In environmental monitoring, a picture is worth a thousand words. Crowd-sourcing hundreds or thousands of field photos for sustained environmental monitoring and reporting is even better!
By engaging community members in taking and sharing photographs of the landscape, the LRWP’s #FRAMES repeat digital photography project serves a need in bringing awareness to areas at risk for sea level rise, littering, and development pressures. We think our monitoring #FRAME – conceived as a sculpture – is a pretty great example of creative environmental communication! Check it out in New Brunswick’s Boyd Park, along the water near the amphitheater.
This project developed as a collaboration between the Lower Raritan Watershed Partership, coLAB Arts, the City of New Brunswick, and sculpture artist Toby Horton.

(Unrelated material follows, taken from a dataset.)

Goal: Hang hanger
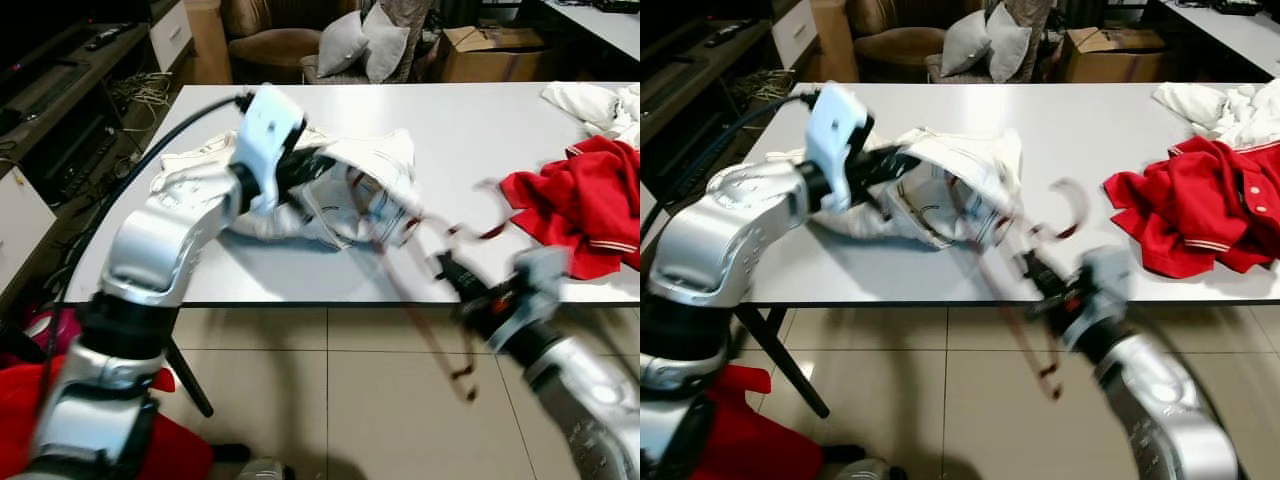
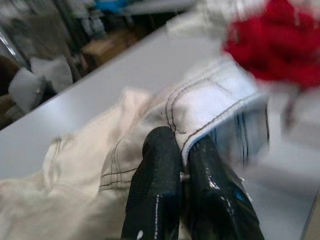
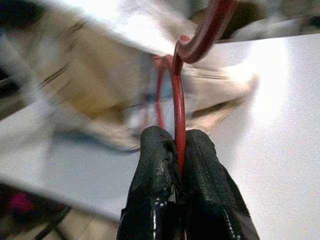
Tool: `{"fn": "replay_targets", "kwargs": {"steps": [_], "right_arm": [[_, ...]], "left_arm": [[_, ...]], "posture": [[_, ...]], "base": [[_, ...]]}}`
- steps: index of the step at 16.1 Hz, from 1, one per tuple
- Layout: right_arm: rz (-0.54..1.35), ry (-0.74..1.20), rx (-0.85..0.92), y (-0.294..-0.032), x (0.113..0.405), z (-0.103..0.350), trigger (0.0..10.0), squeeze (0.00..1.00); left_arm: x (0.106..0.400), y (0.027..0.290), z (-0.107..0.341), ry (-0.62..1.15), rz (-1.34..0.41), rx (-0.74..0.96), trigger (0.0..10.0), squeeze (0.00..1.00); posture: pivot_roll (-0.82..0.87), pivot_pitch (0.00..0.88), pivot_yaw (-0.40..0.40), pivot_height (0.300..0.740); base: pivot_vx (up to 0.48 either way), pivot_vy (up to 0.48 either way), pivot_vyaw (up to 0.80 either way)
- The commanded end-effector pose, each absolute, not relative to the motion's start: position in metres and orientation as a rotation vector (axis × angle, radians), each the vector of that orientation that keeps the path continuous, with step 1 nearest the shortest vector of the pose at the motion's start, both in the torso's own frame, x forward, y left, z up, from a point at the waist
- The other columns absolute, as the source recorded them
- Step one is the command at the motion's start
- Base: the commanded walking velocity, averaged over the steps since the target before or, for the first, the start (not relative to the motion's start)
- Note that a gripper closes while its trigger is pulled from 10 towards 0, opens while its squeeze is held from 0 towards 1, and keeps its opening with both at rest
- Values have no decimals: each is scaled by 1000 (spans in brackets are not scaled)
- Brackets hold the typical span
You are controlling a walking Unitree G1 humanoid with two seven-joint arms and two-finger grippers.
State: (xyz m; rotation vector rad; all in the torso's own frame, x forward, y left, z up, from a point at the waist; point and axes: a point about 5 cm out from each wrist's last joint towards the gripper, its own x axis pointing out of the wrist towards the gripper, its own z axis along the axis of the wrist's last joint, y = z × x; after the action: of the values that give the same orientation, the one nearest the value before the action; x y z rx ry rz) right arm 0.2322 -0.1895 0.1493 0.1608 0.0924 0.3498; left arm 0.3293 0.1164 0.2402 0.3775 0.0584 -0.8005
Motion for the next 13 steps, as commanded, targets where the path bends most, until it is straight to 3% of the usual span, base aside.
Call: {"fn": "replay_targets", "kwargs": {"steps": [1,2,3,4,5,6,7,11,13], "right_arm": [[239,70,171,-209,240,153,10000,0],[204,58,175,-216,244,155,10000,0],[199,-41,179,-224,256,180,10000,0],[199,-41,179,-224,256,180,10000,0],[218,-153,196,-227,264,208,10000,0],[236,-224,232,-229,268,226,10000,0],[241,-203,237,-228,268,222,10000,0],[202,-9,236,-222,257,177,10000,0],[206,74,227,-217,250,162,10000,0]], "left_arm": [[330,129,233,66,-798,530,0,0],[331,137,229,81,-793,607,0,0],[344,156,252,-12,-701,669,0,0],[344,156,252,-12,-701,669,0,0],[352,163,296,-184,-620,589,0,0],[350,165,347,-384,-579,392,0,0],[346,162,357,-429,-614,370,0,0],[353,162,333,-394,-558,391,0,0],[355,151,312,-314,-673,415,0,0]], "posture": [[-4,0,67,740],[-4,0,67,740],[3,0,59,740],[3,0,59,740],[6,0,55,740],[8,0,49,740],[8,0,47,740],[4,0,51,740],[-6,0,69,740]], "base": [[0,0,0],[0,0,0],[0,0,0],[0,0,0],[0,0,0],[0,0,0],[0,0,0],[0,0,0],[0,0,0]]}}
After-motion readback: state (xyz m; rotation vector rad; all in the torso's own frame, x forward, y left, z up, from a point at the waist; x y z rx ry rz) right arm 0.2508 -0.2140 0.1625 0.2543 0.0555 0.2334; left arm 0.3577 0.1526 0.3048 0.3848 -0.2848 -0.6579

Grant funding has been provided by the Middlesex County Board of County Commissioners through a grant award from the Middlesex County Cultural and arts trust fund. Made possible by funds from Middlesex County, a partner of the New Jersey State Council on the Arts.
Frames: This project includes installation of streamside sculptures and signage that tell a story of hidden streams and landuse impacts in our local floodplains. Some sculptures are crafted of materials salvaged from homes destroyed by flooding and communicate historic flood height in the area. Designed as “frames,” they are positioned to frame views of areas at risk of inundation, erosion and other climate impacts. Interpretive information invites the viewer to take photos through the frame and to upload to social media. This actively engages the viewer/photographer as civic scientist and yields crowd-source longitudinal data that tells a story of seasonal and other changes (litter, invasive plants, high water levels) thus allowing for restoration planning.